All those masks had helped me to fit in in myriad places, but they never erased the feeling that I didn’t quite belong. Looking back, I wonder why I cared so much about belonging even as I worked hard to convince people I didn’t care. I wore that mask very well. Easier to appear not to care than to be vulnerable enough to try to figure out why I felt like I didn’t belong.

Somewhere along the line hurting myself to not make other people uncomfortable became acceptable to me. Little did I know that sacrificing me wouldn’t make me more loveable because those who loved the masked me were cheated out of loving the real me, and I was cheated out of having the real me loved.

If you’d asked me, I’d have told you I held no shame about who I was, but I still hid that person behind a mask. If I wasn’t ashamed, what was I? Maybe I feared my own power. Maybe I feared being “too big for your britches” - I was always afraid of that because those words are engraved on my psyche. 

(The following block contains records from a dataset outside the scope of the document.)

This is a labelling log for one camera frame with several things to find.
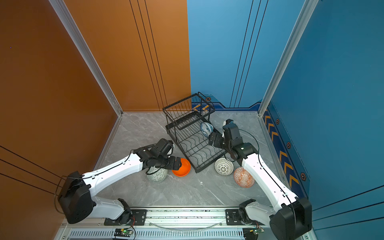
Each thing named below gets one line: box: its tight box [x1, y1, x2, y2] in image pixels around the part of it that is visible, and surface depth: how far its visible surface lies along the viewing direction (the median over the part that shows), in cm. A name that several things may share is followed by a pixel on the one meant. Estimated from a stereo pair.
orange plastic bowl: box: [172, 158, 191, 177], surface depth 87 cm
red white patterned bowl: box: [233, 166, 256, 188], surface depth 86 cm
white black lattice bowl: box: [214, 157, 234, 176], surface depth 91 cm
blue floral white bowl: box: [200, 122, 214, 138], surface depth 107 cm
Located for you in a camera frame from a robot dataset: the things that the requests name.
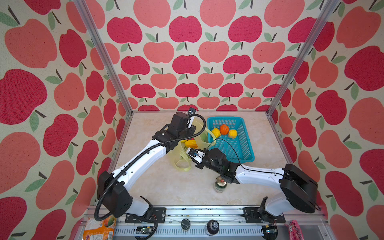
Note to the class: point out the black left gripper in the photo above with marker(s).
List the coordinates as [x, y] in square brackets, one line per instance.
[192, 130]

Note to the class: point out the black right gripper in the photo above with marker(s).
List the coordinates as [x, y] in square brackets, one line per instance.
[208, 153]

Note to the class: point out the yellow toy banana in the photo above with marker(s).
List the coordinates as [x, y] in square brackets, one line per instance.
[191, 144]

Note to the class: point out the yellow plastic bag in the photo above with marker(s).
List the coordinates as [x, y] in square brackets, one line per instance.
[181, 160]

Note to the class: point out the yellow toy fruit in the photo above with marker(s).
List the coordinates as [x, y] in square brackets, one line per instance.
[216, 132]

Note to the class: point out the yellow toy peach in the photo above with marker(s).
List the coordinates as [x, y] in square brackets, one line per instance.
[232, 134]

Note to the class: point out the orange toy tangerine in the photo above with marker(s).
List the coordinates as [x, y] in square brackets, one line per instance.
[224, 130]

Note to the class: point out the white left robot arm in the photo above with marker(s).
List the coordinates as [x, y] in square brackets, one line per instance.
[113, 188]

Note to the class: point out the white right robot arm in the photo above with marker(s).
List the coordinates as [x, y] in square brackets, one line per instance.
[297, 191]

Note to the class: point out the teal plastic basket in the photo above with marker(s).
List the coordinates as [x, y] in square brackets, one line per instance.
[237, 150]

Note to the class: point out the green drink can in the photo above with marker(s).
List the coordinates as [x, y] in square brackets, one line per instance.
[220, 185]

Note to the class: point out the black round knob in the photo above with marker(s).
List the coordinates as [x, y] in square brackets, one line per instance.
[212, 227]

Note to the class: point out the grey round button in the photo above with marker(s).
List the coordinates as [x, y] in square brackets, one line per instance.
[185, 224]

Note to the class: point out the pink snack packet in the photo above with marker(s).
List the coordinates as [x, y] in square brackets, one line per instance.
[294, 229]

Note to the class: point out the orange snack packet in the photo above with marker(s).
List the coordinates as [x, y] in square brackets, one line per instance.
[100, 230]

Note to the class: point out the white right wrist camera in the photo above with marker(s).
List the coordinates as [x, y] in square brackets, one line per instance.
[196, 155]

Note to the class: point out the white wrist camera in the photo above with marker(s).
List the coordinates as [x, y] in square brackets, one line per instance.
[191, 112]
[196, 155]

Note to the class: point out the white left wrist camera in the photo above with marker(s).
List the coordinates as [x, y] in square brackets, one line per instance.
[191, 112]

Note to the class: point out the aluminium front rail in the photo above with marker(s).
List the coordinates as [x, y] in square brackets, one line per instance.
[235, 224]

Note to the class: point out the left aluminium corner post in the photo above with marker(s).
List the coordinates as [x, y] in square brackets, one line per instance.
[90, 24]

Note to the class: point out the aluminium corner post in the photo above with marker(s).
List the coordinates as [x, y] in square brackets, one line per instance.
[90, 24]
[319, 24]

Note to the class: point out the right aluminium corner post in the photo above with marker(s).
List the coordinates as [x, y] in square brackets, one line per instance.
[319, 24]

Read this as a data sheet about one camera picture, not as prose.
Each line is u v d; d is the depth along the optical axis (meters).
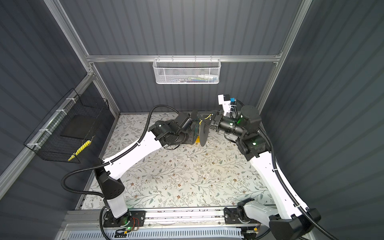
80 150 0.68
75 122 0.75
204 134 0.79
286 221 0.36
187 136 0.67
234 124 0.52
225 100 0.56
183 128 0.56
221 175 0.89

I had internalized the lessons well. Good little girls know their place, hold their tongues, and downplay their intelligence. Good little girls make other people feel better about themselves even if it costs them themselves. Good little girls protect the image of virtue even when they can’t or choose not to protect virtue itself. And… Good little girls grow up to be good little women who downplay their power, their strength, their intelligence, their sexuality because they are somehow ashamed of being strong, powerful, smart, and sexual - human.

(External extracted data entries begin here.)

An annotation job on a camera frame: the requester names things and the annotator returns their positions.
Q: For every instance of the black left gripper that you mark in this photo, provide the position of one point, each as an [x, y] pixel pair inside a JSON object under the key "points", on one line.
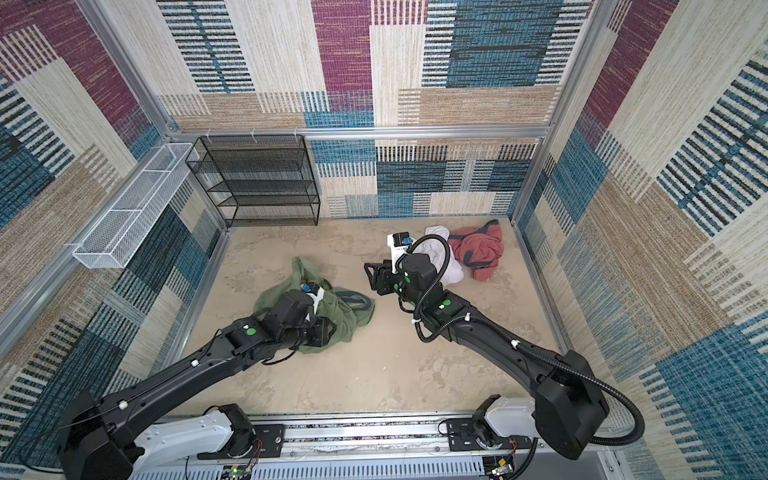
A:
{"points": [[323, 334]]}

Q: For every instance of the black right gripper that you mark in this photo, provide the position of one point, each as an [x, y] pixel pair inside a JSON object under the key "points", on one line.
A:
{"points": [[380, 282]]}

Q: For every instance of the green cloth with grey trim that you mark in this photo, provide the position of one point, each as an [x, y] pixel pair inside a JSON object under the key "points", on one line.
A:
{"points": [[347, 309]]}

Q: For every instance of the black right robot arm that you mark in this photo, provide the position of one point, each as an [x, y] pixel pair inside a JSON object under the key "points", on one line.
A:
{"points": [[569, 407]]}

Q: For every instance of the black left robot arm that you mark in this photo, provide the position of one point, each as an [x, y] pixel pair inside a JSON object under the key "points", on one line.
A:
{"points": [[119, 435]]}

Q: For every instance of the red cloth with grey trim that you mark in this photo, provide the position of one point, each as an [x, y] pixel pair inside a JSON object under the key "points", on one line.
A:
{"points": [[478, 249]]}

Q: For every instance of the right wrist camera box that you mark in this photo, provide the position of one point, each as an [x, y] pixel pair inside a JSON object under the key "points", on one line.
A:
{"points": [[398, 244]]}

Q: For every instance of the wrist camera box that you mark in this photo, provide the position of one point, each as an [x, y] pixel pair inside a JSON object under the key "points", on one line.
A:
{"points": [[315, 292], [398, 244]]}

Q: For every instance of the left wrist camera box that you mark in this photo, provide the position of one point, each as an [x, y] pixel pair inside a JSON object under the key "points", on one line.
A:
{"points": [[315, 292]]}

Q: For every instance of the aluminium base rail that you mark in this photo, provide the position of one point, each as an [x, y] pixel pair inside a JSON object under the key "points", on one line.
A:
{"points": [[314, 436]]}

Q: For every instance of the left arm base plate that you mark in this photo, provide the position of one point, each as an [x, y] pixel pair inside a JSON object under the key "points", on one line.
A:
{"points": [[261, 441]]}

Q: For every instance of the black wire shelf rack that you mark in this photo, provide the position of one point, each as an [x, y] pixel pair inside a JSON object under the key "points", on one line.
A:
{"points": [[257, 180]]}

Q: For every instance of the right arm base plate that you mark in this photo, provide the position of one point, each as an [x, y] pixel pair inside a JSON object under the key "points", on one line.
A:
{"points": [[466, 434]]}

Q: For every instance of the white slotted cable duct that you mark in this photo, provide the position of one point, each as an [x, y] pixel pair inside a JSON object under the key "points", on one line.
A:
{"points": [[402, 468]]}

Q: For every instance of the white wire mesh basket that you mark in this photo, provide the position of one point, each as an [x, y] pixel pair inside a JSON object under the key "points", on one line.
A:
{"points": [[113, 241]]}

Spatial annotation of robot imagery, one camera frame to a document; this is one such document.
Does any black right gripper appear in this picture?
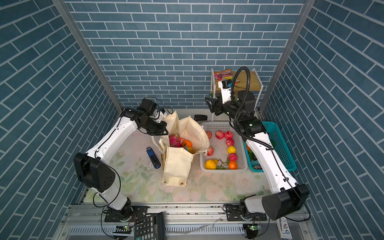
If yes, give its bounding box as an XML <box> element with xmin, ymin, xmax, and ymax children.
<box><xmin>206</xmin><ymin>92</ymin><xmax>243</xmax><ymax>124</ymax></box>

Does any pink dragon fruit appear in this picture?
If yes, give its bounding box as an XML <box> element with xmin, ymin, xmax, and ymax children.
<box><xmin>169</xmin><ymin>134</ymin><xmax>182</xmax><ymax>148</ymax></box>

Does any colourful snack bag top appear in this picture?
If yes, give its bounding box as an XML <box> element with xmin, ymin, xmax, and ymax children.
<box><xmin>214</xmin><ymin>69</ymin><xmax>235</xmax><ymax>89</ymax></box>

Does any orange pumpkin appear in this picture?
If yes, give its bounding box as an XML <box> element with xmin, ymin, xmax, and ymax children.
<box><xmin>183</xmin><ymin>140</ymin><xmax>193</xmax><ymax>147</ymax></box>

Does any yellow potato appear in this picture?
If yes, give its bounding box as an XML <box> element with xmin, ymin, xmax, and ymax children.
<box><xmin>185</xmin><ymin>146</ymin><xmax>196</xmax><ymax>154</ymax></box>

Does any cream floral tote bag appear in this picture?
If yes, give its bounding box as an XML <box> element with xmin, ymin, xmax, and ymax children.
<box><xmin>151</xmin><ymin>112</ymin><xmax>210</xmax><ymax>187</ymax></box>

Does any red apple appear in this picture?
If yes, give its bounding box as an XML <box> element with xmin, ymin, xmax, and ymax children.
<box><xmin>207</xmin><ymin>146</ymin><xmax>214</xmax><ymax>156</ymax></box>
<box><xmin>206</xmin><ymin>131</ymin><xmax>213</xmax><ymax>139</ymax></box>
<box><xmin>216</xmin><ymin>131</ymin><xmax>224</xmax><ymax>140</ymax></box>
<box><xmin>224</xmin><ymin>131</ymin><xmax>234</xmax><ymax>140</ymax></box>

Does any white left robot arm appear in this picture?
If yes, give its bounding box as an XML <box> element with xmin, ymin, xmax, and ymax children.
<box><xmin>74</xmin><ymin>107</ymin><xmax>168</xmax><ymax>213</ymax></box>

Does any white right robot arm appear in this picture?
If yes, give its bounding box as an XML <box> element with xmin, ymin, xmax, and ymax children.
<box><xmin>205</xmin><ymin>91</ymin><xmax>309</xmax><ymax>220</ymax></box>

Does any white wooden shelf rack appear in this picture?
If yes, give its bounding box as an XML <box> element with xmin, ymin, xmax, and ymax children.
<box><xmin>208</xmin><ymin>68</ymin><xmax>264</xmax><ymax>122</ymax></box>

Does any teal plastic vegetable basket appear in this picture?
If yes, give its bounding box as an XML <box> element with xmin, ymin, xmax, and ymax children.
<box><xmin>243</xmin><ymin>121</ymin><xmax>297</xmax><ymax>173</ymax></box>

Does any blue stapler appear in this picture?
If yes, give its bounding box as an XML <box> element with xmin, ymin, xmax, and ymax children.
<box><xmin>146</xmin><ymin>147</ymin><xmax>161</xmax><ymax>169</ymax></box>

I would’ve denied adopting any and all of the above even as I wore my mask and felt like I was smothering inside it.

As I’ve struggled to break down my various masks, embrace both my vulnerability and my strength, I’ve come to think about who I am on the inside, the me I’ve always been convinced was unlovable even when people who caught glimpses of her despite my best efforts told me otherwise.


I’ve come to accept that my masks are me as much as the masks shields me. It has become a part of who I am because it’s how I interact in situations where I don’t feel safe. Accepting the role my mask plays in my life and in who I am helps me rely on it less and be more authentic. I always feared who I was inside because I internalized the lesson somewhere in my childhood that I was too loud, too outspoken, too much and, yet, not quite enough.

The work of not living behind a mask lead to me realizing that the only real option was to integrate my myriad masks and the self they hid. That work is ongoing and likely will be for the rest of my life. What I came to understand was that I can’t eliminate the masks because they also emanate from somewhere inside me and they often hold elements of my true nature just distilled, cajoled, and dressed up like putting on a suit to give a presentation. At that point, my masks began to crack and allow my authentic self to shine through.